Work to be completed. Beneath this line are the data; copy exactly the part of them that opens with the line containing "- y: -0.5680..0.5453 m" and closes with the line containing "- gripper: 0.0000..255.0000", and only that part.

■ ■ ■

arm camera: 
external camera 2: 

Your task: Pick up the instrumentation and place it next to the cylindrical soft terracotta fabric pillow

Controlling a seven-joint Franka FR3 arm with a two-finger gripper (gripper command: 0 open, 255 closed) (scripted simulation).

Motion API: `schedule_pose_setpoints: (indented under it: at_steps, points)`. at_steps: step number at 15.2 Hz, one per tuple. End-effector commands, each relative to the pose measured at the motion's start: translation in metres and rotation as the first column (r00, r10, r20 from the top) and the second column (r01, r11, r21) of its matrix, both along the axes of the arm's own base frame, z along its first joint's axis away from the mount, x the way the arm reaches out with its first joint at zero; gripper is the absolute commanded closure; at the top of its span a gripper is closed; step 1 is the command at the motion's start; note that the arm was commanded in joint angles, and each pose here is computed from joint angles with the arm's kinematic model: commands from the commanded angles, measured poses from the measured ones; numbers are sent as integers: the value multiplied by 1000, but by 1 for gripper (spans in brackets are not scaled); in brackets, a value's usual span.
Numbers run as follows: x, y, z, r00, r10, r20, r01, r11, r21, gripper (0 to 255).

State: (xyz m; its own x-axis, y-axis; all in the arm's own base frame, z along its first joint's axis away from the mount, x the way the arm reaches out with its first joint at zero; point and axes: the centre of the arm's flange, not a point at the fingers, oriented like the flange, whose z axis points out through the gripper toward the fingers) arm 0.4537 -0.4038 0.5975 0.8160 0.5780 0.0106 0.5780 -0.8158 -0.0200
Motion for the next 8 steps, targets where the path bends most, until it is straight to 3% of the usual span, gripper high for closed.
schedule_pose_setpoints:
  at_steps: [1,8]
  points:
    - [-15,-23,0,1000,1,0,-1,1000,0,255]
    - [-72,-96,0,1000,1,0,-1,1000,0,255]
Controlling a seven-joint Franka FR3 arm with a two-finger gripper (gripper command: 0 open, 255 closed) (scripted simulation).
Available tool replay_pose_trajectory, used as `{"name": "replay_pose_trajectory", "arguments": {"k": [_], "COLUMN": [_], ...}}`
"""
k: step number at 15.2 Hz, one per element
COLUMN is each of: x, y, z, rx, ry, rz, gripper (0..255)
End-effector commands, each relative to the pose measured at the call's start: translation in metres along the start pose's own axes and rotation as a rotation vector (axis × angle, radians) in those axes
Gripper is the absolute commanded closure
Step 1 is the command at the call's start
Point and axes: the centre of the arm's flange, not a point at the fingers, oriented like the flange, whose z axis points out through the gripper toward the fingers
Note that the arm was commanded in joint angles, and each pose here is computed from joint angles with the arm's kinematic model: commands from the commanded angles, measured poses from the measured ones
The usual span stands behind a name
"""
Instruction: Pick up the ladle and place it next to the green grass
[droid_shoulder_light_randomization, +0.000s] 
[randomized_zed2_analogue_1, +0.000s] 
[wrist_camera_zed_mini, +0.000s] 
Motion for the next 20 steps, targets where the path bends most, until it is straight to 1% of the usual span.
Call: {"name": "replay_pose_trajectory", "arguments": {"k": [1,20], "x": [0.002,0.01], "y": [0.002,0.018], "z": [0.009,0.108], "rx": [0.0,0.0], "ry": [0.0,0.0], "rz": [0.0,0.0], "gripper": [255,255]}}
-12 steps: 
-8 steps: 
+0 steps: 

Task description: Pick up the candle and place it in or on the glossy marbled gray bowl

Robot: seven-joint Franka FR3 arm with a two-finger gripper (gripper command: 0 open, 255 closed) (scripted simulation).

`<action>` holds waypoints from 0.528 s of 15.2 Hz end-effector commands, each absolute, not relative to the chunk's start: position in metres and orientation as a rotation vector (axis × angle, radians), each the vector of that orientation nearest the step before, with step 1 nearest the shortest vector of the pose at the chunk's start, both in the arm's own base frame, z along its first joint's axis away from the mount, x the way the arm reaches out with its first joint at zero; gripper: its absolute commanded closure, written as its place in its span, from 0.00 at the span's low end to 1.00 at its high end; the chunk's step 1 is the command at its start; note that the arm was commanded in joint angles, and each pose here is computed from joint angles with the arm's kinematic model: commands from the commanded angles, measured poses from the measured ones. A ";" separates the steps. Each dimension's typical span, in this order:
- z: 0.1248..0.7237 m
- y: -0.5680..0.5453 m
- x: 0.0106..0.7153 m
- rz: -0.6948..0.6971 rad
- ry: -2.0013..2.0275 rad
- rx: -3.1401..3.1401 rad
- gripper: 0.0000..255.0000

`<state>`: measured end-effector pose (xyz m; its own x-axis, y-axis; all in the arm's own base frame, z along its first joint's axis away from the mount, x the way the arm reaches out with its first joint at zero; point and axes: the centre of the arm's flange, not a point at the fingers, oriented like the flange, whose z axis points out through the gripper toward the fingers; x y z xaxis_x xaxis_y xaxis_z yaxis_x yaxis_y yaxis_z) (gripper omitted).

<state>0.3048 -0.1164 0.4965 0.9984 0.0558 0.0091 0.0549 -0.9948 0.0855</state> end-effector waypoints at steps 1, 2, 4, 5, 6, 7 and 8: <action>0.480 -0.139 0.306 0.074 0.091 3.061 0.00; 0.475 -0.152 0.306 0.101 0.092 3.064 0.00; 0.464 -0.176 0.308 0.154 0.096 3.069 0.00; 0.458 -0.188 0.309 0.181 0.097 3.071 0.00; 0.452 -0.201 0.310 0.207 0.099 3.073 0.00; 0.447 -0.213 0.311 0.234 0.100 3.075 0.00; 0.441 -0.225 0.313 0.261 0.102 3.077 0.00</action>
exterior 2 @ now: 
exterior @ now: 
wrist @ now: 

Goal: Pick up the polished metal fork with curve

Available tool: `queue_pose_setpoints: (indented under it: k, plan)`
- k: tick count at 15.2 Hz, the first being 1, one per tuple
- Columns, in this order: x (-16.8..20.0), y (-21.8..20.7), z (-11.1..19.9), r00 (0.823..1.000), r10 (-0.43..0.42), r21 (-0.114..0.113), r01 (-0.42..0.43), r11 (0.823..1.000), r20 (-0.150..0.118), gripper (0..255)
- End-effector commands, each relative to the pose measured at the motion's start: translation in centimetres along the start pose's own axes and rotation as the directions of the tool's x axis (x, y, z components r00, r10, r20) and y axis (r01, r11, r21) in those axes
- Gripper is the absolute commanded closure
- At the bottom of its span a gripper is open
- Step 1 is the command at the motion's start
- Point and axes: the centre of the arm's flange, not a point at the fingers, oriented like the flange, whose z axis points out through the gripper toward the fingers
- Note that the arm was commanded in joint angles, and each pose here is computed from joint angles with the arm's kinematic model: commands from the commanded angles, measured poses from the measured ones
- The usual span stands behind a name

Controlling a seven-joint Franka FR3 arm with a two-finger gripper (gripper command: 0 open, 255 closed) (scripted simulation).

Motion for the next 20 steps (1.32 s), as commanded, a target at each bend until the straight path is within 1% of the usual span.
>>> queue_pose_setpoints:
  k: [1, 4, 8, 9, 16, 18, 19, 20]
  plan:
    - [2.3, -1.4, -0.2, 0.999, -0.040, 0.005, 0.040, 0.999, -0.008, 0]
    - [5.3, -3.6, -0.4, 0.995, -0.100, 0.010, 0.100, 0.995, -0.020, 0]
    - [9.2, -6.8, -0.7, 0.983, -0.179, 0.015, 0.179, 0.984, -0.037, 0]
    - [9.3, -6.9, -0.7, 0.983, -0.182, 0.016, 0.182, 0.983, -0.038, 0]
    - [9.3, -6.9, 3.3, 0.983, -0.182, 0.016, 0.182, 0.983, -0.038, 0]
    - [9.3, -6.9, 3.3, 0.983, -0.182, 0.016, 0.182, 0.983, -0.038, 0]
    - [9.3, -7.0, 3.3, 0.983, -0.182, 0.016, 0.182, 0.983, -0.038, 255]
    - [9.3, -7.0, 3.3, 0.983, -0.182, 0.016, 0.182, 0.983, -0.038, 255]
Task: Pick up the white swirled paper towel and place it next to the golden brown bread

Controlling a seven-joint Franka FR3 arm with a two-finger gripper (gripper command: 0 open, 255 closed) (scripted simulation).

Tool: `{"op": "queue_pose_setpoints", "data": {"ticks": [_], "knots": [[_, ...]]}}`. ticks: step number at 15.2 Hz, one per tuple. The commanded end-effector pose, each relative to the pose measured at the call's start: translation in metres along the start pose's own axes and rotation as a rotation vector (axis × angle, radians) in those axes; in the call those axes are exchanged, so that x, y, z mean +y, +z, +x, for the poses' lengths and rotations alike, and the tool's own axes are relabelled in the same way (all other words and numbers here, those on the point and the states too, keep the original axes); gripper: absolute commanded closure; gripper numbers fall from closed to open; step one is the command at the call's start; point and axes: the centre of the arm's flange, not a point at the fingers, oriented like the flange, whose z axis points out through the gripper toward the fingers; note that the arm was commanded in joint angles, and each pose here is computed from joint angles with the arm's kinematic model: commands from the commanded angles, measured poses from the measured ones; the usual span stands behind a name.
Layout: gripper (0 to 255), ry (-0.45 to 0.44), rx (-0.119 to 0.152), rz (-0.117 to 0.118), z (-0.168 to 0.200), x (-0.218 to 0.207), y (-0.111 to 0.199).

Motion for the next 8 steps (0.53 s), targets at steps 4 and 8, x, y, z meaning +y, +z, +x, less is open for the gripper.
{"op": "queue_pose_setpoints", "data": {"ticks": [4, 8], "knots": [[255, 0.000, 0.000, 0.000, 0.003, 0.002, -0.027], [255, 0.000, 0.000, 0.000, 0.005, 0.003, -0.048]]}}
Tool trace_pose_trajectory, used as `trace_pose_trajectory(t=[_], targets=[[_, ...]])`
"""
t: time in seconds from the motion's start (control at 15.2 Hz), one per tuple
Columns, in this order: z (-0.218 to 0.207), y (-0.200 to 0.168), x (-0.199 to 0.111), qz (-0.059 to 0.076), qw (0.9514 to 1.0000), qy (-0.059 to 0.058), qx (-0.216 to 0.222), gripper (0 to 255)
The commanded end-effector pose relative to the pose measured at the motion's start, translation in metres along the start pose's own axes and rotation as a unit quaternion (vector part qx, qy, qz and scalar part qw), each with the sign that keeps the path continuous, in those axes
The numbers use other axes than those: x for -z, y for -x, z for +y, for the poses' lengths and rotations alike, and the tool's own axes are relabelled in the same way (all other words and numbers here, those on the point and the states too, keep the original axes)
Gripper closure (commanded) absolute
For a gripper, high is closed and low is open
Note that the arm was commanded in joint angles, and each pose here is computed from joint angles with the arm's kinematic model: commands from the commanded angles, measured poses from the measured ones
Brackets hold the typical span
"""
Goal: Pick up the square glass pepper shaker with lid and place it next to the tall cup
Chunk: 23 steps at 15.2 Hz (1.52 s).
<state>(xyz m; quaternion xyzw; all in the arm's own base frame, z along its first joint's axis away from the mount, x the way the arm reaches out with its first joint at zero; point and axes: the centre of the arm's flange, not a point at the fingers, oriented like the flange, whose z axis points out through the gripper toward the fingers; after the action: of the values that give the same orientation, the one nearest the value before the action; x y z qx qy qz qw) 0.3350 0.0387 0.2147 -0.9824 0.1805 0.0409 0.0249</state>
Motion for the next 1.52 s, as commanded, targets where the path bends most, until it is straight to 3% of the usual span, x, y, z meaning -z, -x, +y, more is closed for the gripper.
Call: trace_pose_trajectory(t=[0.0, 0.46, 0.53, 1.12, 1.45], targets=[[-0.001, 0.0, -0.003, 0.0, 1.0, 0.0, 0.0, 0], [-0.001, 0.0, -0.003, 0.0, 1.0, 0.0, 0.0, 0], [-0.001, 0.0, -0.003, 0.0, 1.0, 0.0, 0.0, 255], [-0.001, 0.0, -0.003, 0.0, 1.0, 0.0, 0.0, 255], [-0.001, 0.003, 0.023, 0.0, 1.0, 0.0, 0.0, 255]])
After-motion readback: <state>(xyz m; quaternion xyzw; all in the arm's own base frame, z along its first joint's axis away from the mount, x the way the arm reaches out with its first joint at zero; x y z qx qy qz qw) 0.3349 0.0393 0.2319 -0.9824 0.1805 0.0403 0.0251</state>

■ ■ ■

Exercise response.
- y: -0.5680..0.5453 m
- x: 0.0106..0.7153 m
- rz: -0.6948..0.6971 rad
- ry: -2.0013..2.0275 rad
- rx: -3.1401..3.1401 rad
- gripper: 0.0000..255.0000

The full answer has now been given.